Do you have an agile HR?
If ‘agility’ is the new buzzword of the tech industry, it’s not without reason. Post-recession, there is no such thing as ‘business as usual’. Organizations are faced with unprecedented challenges as well as opportunities for growth. To take advantage of these opportunities, business leaders need to act quickly and HR needs to partner with them effectively. This implies an agile HR.
So what does agile mean for HR?
This means brainstorming questions like:
Will our HR systems, policies and capacities remain relevant five or ten years down the line
Which department knows more about people than HR?
What do we need to do to keep pace with the changing technologies?

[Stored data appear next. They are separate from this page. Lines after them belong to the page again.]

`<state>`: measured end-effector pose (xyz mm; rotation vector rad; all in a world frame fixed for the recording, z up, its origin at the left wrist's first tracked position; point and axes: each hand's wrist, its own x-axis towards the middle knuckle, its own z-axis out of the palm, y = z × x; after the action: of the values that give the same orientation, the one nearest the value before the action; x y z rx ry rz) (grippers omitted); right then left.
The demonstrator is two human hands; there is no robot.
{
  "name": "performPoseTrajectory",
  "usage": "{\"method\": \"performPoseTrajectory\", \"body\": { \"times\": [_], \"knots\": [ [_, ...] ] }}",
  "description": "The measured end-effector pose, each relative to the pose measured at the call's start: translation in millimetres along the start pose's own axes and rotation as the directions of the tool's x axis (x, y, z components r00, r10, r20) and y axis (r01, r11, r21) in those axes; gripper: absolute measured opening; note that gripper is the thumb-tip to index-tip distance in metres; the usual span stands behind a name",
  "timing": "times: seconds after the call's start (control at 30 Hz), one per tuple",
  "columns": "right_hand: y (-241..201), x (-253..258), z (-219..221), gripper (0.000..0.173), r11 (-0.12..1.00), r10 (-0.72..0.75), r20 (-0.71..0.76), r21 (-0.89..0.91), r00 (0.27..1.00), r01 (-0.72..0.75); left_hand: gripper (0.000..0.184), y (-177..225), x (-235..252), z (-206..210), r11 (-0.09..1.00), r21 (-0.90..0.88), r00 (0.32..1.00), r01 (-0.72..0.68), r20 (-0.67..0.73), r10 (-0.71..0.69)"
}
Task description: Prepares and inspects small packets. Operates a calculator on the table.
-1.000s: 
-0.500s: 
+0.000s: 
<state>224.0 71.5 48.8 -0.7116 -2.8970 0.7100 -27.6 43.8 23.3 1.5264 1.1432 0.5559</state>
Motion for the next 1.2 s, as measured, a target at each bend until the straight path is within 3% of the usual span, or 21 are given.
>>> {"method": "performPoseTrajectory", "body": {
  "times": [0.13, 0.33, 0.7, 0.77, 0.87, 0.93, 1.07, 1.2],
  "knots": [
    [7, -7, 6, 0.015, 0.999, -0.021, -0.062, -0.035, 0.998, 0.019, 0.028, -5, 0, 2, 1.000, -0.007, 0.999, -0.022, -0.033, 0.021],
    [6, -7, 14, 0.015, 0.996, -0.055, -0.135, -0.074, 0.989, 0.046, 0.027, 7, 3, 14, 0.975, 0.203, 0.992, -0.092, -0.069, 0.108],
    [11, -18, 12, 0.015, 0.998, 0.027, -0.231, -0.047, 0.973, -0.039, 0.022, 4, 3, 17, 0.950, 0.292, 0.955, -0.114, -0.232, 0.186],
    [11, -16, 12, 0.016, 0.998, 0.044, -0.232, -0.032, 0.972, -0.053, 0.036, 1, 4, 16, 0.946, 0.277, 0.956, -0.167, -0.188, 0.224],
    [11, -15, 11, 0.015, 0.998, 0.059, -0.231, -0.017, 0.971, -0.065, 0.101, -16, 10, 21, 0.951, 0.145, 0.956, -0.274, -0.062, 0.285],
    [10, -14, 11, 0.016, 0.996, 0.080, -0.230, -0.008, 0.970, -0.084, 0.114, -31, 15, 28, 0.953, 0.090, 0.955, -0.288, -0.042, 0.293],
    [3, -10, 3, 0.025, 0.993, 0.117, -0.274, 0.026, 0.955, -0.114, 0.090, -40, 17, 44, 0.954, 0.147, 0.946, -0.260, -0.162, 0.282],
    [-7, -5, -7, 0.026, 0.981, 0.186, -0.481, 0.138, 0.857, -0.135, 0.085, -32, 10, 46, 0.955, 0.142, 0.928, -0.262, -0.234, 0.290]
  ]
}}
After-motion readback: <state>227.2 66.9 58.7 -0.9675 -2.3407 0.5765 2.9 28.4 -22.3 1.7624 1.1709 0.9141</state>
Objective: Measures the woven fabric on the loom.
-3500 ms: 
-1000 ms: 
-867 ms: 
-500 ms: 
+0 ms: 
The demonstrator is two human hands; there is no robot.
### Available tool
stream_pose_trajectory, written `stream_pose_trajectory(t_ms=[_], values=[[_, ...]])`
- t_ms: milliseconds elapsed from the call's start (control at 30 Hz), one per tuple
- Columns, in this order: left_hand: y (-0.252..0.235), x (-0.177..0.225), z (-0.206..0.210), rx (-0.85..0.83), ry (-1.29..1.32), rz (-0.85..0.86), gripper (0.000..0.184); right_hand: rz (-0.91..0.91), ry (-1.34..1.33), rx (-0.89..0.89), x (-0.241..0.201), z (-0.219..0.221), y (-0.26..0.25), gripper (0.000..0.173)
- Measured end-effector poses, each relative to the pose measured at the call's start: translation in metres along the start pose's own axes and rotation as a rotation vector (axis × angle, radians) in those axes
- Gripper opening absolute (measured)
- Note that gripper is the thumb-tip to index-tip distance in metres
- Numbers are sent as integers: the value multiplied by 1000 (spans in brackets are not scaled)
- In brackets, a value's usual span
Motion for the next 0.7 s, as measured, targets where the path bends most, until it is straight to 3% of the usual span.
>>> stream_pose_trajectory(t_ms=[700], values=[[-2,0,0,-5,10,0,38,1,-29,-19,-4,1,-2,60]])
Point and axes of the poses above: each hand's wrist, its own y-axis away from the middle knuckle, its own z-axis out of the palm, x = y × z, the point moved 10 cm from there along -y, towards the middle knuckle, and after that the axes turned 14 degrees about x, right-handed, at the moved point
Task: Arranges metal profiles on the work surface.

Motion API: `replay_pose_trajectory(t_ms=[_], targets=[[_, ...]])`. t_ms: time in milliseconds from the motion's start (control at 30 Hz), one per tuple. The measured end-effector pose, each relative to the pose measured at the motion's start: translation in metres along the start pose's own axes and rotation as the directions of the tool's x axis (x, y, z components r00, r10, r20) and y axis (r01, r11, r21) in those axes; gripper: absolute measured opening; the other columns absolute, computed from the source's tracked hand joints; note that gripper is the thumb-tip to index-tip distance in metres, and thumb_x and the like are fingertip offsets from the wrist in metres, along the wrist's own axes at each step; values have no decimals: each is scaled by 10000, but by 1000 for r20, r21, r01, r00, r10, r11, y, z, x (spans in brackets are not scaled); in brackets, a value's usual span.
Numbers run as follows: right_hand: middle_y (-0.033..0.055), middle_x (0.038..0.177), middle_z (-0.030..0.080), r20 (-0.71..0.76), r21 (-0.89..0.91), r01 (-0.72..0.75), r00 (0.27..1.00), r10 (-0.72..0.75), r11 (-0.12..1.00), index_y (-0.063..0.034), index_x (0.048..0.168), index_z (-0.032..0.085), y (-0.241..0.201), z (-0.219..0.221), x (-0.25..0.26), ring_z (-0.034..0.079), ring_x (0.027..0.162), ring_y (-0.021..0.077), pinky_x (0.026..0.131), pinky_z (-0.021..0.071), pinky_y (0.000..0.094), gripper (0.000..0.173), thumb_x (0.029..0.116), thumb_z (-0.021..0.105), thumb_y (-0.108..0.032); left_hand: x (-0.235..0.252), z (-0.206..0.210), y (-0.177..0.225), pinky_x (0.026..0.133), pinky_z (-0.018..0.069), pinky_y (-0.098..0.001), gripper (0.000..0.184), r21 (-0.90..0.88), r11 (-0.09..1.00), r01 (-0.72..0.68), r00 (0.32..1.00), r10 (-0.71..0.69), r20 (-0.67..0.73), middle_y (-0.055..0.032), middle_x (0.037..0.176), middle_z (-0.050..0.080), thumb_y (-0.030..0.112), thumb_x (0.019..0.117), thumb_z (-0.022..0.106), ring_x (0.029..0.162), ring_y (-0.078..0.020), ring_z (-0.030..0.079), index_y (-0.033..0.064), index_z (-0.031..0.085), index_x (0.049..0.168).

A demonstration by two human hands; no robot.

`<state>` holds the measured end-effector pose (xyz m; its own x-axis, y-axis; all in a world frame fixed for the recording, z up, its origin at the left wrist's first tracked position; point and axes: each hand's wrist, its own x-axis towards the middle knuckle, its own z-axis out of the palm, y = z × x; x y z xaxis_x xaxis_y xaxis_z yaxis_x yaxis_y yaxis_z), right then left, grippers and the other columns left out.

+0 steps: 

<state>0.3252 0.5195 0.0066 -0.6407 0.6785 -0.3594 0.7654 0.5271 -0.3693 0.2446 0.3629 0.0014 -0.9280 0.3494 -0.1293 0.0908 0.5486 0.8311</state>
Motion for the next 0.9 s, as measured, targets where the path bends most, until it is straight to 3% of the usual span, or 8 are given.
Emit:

How can we ensure that our employees are early adopters of any technical revolution?
The pace of business today is maddening. When JP Morgan Chase acquired Washington Mutual the company only had a few weeks to integrate thousands of people, move them into new roles, and rapidly lay off those who were not needed. This company, for all its faults, has an amazing “talent mobility” and “talent transparency” program. Within just a few weeks all managers were able to meet with their “new teams” and make rapid decisions, based on data, about who to keep and who to hand over an attractive severance packages. They were axing, but not ruthlessly.
Another worthy example: Facebook.
The social media giant had to come out with an IPO. But before that, they had to put in place massive changes in strategy (Instagram acquisition, followed by launch of Facebook Camera etc.) any other company would have buckled under pressure but not this one. If they survived the ordeal, it was because they survived by what has come to be known in the tech world as “The Agile Model of Management.”
What’s in the Agile Manifesto?
Make your business approach flexible and responsive
Make your organizational structures simpler and better
Make adaptability, teamwork, innovation and swiftness as your HR mantras
Sets standards, monitor performance, identify and support star employees with resources, tools and technologies. Don’t forget to reward them as well
Incorporating an element of agility into the HR function allows it to be nimbler and creates a culture that is responsive to the marketplace’s changing needs. An agile organization is one that’s able to change track and re-track quickly and easily.
In the short and long run, that pays.